In the 20th century, whalers killed an estimated three million whales, severely affecting the ocean ecosystem in ways that scientists are still trying to understand. The larger whale appetite estimates in the new study suggest that prior to the whaling era the mammoths in the Southern Ocean alone ate 430 million tons of Antarctic krill every single year, leading to a lot of poop. Today, all of the krill living in the Southern Ocean add up to only about half of that amount.

“In the open ocean, the vast areas of former whale feedings grounds, it’s now a degraded ecosystem. It’s like a semi-arid land environment that used to be a rainforest before,” says Victor Smetacek, a plankton ecologist at Germany’s Alfred Wegener Institute Helmholtz Centre for Polar and Marine Research who wasn’t involved with the research.

With far fewer whales in today’s waters, the role of their enormous appetites in shaping ocean ecosystems has likely been drastically reduced. Whaling records show that about one million krill-devouring whales were killed in the Southern Ocean, and today Southern Ocean krill exist in far smaller numbers than when sailors of the pre-whaling era described it as coloring surface waters red with its abundance. Scientists have theory about how iron-rich whale poop can explain this ‘krill paradox.’

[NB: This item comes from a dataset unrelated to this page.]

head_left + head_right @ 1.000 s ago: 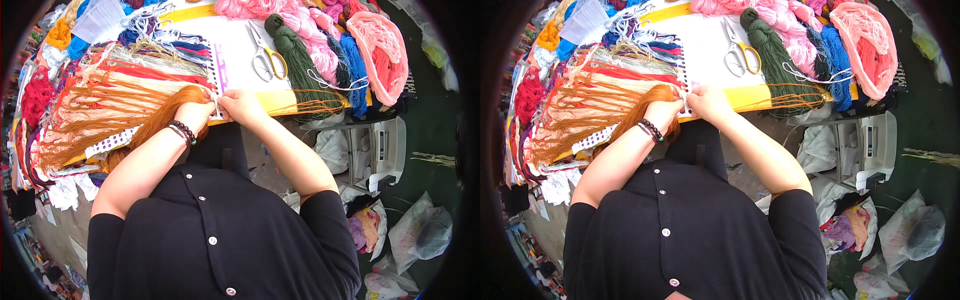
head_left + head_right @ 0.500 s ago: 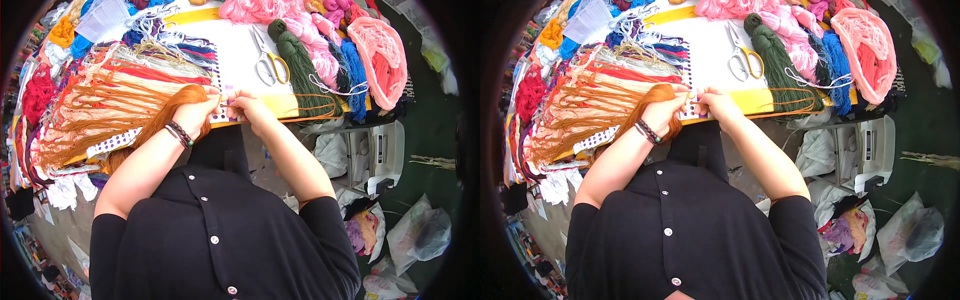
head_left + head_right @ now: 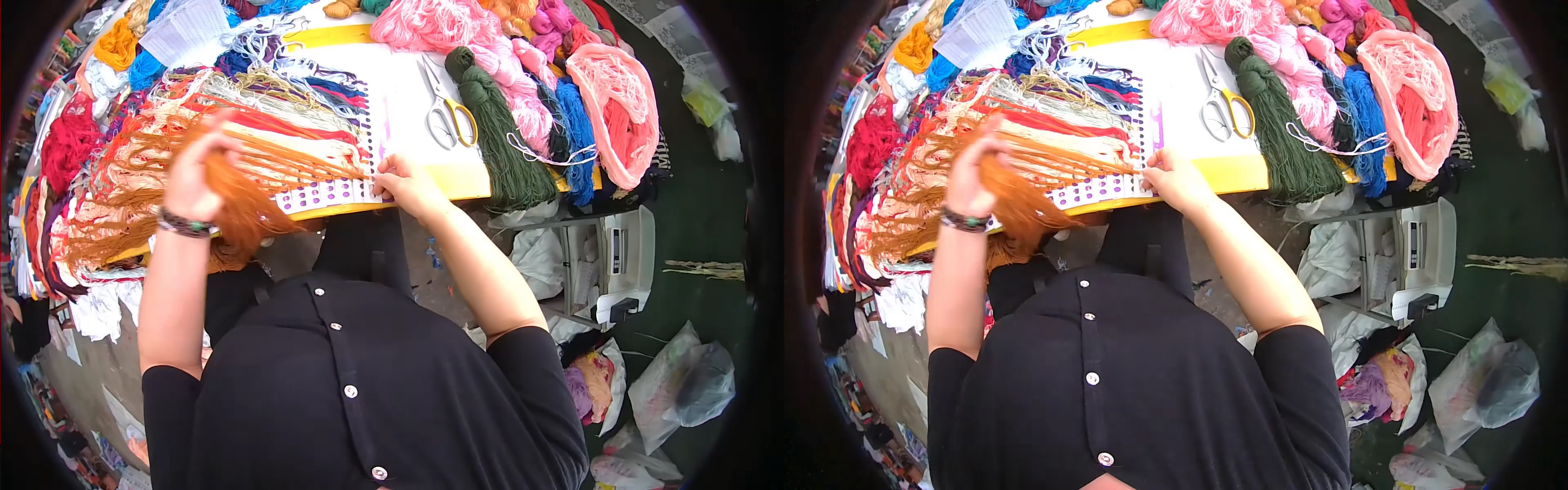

“Krill is a gigantic iron reservoir,” explains Victor Smetacek, “The whales tapped this gigantic iron reservoir, and every year let’s say one-fourth of that reservoir is recycled, it goes into phytoplankton, the krill pick it up [by eating phytoplankton] and, again, the whales eat the krill. The blue whales and krill support each other in this exclusive relationship. That’s the reason why the krill population plummeted after the whales were taken out. They need each other,” Victor says.

Industrialized whaling utilized steam power, harpoon cannons, radio, aircraft spotting, onboard processing and other advances to become frighteningly efficient. During 50 or 60 years of the 20th century, the lifetime of one whale, some 90 to 99 percent of all the blue whales on Earth were killed. 

Today while nations like Norway, Japan and Iceland continue to whale, others subscribe to the International Whaling Commission ban designed to help global populations recover. With varying levels of success, humans are also trying to protect whales from other sources of mortality like entanglement with fishing gear and shipping collisions.

Savoca notes that while we may not understand all the impacts of bringing whales back, just as we haven’t identified all the consequences of losing them, the study is another line of evidence revealing that just a few hundred years ago regions like the Southern Ocean were far, far richer ecosystems than we know today.

“We can recover that system and whales are key component of that,” he says. “There’s a good amount of evidence that, on the whole, with more whales we’ll see more productivity, more krill and more fish, not less. But whether we actually do see that for many hundreds of years in the future really depends on the choices we make in the next few decades.”